Practically you would be screwed if you got into a gunfight with that. Mid 1800's.


----------



## alterego (Jan 27, 2013)

rice paddy daddy said:


> Nice. I love old shotguns, especially single shots, and old bolt action 22's.
> Last weekend I brought home a 1972 H&R Topper Model 158 single shot 20 ga. It was in great shape with bluing intact so I gladly paid the $126 price.
> My 16 ga is also H&R, a Model 120 Game Gun, which is bolt action, tube magazine fed, made in 1940 or 41. I traded an Ithaca Model 66 Super Single 20 ga for it.
> I love old shotguns.:joyous:


The first gun I ever went hunting with is a 20 gauge model 66. It sets in my gunsafe right now. 30 years latter. It was the second gun my dad bought new. He paid less than 20 for it at a hardware store.


----------



## alterego (Jan 27, 2013)

GTGallop said:


> Great pickup!
> What is the end of it choked at? IIRC, most 16's came as Modified or 0.642 at the snout.
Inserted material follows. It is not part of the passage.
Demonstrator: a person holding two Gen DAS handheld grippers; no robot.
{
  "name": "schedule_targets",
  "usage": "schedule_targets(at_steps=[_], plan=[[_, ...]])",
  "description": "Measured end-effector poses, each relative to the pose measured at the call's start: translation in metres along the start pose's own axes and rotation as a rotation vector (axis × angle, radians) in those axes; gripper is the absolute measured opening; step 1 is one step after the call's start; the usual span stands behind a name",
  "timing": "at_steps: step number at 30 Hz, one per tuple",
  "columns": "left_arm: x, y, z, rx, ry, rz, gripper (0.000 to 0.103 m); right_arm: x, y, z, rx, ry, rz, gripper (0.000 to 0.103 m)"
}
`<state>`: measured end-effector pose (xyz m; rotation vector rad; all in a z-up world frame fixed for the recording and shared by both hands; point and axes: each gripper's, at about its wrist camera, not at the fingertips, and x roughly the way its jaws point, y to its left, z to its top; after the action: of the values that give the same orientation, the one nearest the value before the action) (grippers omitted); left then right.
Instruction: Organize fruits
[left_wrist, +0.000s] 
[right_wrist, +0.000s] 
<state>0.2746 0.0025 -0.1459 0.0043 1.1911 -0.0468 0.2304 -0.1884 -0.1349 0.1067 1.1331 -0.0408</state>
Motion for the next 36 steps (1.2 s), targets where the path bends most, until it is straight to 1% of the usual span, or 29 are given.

honestly I do not know the choke this is what it says on the barrel


----------



## alterego (Jan 27, 2013)

James m said:


> Practically you would be screwed if you got into a gunfight with that. Mid 1800's.


I think I have all of the spectrum covered now this is just so much fun for me. Old 16 gauge is still better than a sharp stick.


----------



## GTGallop (Nov 11, 2012)

Choke Bore or more commonly Bore Choke is basically no choke at all. Just straight sides. Means it is a close up gun. Probably good to about 25 to 35 yards.


----------



## alterego (Jan 27, 2013)

GTGallop said:


> Choke Bore or more commonly Bore Choke is basically no choke at all. Just straight sides. Means it is a close up gun. Probably good to about 25 to 35 yards.


I have "some" hibrass six shot and I plastered my 30 yard steel with it yesterday afternoon when I fist got home. It rung the hell out of it. I have to repaint them all white again.

My old bolt 16 is jealous now.


----------